A note in the All Saints Church inventory says the crucifix was picked up from the Somme battlefield in 1917 and was used to replace the small altar cross in 1936.
The crucifix, with gilded metal figure, is French in style with a short top to the cross.
However, how it came to be here remains an unsolved mystery.
Former teacher June, who served as churchwarden at Tinwell for 11 years, has researched its origins but found no written proof of who brought it back.
She first believed it was found by the Rev Gerald Goodwin who became rector at Tinwell in 1918.
The Rev Goodwin, who was also chaplain to the Marquis of Exeter at Burghley House from 1907 to 1916, and rector at Stamford in 1907, volunteered in army hospitals during the war and the link was made.
However, it is now believed to have been salvaged by the Rev Percy Hooson, a story backed up by Tinwell church patron Sir Giles Floyd who was told about it by the parson himself.

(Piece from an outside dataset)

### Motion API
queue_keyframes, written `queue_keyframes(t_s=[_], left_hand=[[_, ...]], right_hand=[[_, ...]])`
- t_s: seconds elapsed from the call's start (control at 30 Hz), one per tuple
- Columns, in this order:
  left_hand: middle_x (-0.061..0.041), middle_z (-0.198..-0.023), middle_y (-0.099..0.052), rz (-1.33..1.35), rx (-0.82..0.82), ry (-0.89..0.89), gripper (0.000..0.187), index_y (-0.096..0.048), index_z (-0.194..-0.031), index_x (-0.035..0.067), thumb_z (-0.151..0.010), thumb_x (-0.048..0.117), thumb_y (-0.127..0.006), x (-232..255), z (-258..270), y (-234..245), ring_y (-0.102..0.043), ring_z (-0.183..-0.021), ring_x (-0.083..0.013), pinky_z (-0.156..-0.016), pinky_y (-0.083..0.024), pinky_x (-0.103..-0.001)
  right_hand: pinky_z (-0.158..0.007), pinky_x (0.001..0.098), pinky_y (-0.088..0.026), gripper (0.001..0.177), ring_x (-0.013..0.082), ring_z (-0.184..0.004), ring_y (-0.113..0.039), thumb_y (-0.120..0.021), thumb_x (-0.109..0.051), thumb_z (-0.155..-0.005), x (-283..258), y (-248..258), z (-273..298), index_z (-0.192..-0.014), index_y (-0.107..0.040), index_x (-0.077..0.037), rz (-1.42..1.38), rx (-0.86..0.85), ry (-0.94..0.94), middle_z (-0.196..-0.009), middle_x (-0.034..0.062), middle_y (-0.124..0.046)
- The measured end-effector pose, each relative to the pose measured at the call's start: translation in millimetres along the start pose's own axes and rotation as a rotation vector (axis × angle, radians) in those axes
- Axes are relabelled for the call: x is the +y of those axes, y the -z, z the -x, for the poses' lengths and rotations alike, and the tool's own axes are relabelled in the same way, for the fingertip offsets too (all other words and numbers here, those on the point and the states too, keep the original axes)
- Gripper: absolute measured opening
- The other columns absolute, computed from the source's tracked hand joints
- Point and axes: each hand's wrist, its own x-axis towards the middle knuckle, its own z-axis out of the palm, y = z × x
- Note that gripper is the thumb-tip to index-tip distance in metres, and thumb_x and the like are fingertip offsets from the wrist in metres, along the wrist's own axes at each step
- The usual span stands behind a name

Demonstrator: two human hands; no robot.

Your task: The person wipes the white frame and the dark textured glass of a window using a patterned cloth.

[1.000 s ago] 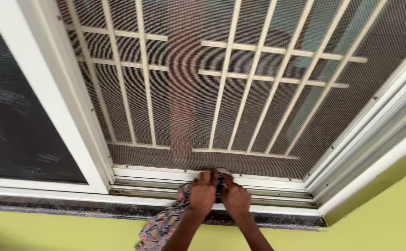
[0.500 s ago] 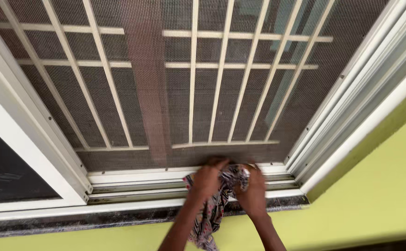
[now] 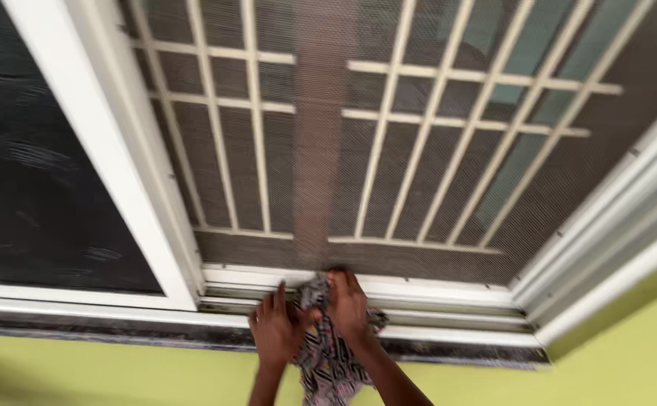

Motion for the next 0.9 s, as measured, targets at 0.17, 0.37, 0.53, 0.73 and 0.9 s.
queue_keyframes(t_s=[0.17, 0.37, 0.53, 0.73, 0.9], left_hand=[[-0.012, -0.106, -0.072, -0.02, 0.213, -0.083, 0.041, -0.068, -0.115, 0.008, -0.082, 0.031, -0.078, -10.1, 9.6, -4.8, -0.065, -0.1, -0.0334, -0.092, -0.046, -0.059], [-0.014, -0.095, -0.063, 0.087, 0.577, 0.121, 0.014, -0.07, -0.101, 0.01, -0.092, 0.021, -0.07, -37.7, -77.7, 56.3, -0.059, -0.091, -0.0368, -0.077, -0.048, -0.049], [-0.014, -0.113, -0.062, -0.291, 0.462, -0.092, 0.028, -0.072, -0.112, 0.007, -0.09, 0.018, -0.059, -81.9, -78.8, 46.9, -0.056, -0.102, -0.0345, -0.085, -0.046, -0.05], [-0.015, -0.117, -0.061, -0.446, 0.249, -0.112, 0.041, -0.068, -0.124, 0.005, -0.086, 0.016, -0.058, -115.4, -66.9, 23.5, -0.056, -0.106, -0.0331, -0.091, -0.047, -0.048], [-0.016, -0.12, -0.061, -0.366, 0.213, -0.133, 0.046, -0.066, -0.128, 0.009, -0.083, 0.014, -0.057, -97.1, -66.8, 23.6, -0.056, -0.111, -0.0347, -0.094, -0.048, -0.048]], right_hand=[[-0.052, 0.0408, -0.052, 0.021, 0.0271, -0.053, -0.061, -0.064, 0.001, -0.094, -19.5, 10.6, -9.9, -0.112, -0.069, -0.005, -0.207, -0.159, -0.3, -0.079, 0.0133, -0.063], [-0.044, 0.0357, -0.048, 0.033, 0.0234, -0.053, -0.061, -0.062, -0.003, -0.088, -75.5, -38.6, -50.1, -0.119, -0.071, -0.006, -0.129, -0.088, -0.009, -0.09, 0.0151, -0.065], [-0.055, 0.04, -0.054, 0.042, 0.0314, -0.09, -0.069, -0.066, -0.014, -0.081, -85.1, -118.7, -56.9, -0.122, -0.067, -0.007, 0.225, -0.367, 0.343, -0.108, 0.0141, -0.06], [-0.051, 0.0378, -0.058, 0.052, 0.0362, -0.089, -0.067, -0.065, -0.01, -0.089, -74.4, -110.3, -49.2, -0.14, -0.057, 0.001, 0.337, -0.606, 0.461, -0.116, 0.0262, -0.055], [-0.047, 0.0392, -0.057, 0.077, 0.0354, -0.066, -0.07, -0.067, -0.005, -0.08, -78.1, -65.2, -67.5, -0.151, -0.039, 0.006, 0.256, -1.016, 0.121, -0.125, 0.0363, -0.048]])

The Rev Hooson, described by his surviving family as a 'great forager', served in the Church Army during the war before returning to Easton-on-the-Hill.
He was rector there until he took up the post at Tinwell 15 years later.

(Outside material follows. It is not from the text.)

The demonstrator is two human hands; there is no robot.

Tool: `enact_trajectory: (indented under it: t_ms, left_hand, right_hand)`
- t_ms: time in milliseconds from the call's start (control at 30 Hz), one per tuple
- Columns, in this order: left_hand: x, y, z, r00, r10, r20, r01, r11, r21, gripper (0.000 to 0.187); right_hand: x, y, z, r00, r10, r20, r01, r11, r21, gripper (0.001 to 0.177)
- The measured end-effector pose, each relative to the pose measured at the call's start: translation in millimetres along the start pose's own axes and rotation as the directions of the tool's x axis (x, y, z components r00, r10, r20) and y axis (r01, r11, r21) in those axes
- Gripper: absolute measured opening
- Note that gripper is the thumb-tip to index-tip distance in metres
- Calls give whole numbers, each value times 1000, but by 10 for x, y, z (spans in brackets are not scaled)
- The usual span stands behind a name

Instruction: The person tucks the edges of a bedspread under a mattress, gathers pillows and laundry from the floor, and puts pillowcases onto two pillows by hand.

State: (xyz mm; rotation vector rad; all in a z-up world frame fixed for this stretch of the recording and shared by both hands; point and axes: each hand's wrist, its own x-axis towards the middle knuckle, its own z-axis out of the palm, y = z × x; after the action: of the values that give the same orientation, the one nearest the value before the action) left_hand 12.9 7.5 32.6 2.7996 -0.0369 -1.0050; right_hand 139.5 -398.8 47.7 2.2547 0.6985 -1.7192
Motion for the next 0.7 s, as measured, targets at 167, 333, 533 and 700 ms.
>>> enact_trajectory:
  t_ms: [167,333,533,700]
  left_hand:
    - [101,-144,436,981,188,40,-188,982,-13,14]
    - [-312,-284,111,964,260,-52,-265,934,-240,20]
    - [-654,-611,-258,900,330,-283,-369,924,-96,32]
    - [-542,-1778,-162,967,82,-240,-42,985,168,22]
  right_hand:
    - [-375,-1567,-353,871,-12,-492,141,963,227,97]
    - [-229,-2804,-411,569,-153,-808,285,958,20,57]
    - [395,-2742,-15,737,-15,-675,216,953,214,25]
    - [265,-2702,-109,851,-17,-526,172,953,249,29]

"Parson Hooson told how he had picked up the crucifix from the mud on the Somme," said June.
"I looked into him, but his dates didn't fit with our dates at all because he didn't come here until 1933.
"He must have kept it at Easton-on-the-Hill and brought it with him."
June has co-ordinated much of the visit with Hubert Boizard, a member of local history group, Mémoire de Doingt-Flamicourt.
"When we received the email, I was very surprised and moved," said Hubert.
"I look forward to meeting our English friends to remember the past when their country defended France and freedom.
"This resonates all the more strongly as the war in Ukraine reminds us that freedom is a value that must always be defended."
As part of his research, Hubert also found a description of the devastated church as it was found by its priest, Father Carton.
"The church of Doingt is down, except for the two side walls, the apse, the main altar," his diary read.
"To get to the altar, I had to climb up a pile of rubble, made of whole beams, pieces of ceiling or vault, debris from the pulpit, bricks, slates."
After receiving the offer of the crucifix's return, Father Jean-Louis Brunel gave Tinwell the choice of keeping it, to recognise the sacrifice made by British troops.
It is a debt of gratitude still widely felt in the region.
"This crucifix has a very strong symbolic value as a token of peace and hope," Hubert added.
"The region is sensitive to the fate of all the young British soldiers who died on our soil.
"The return of the crucifix symbolises the friendship between our two nations who fought together for freedom."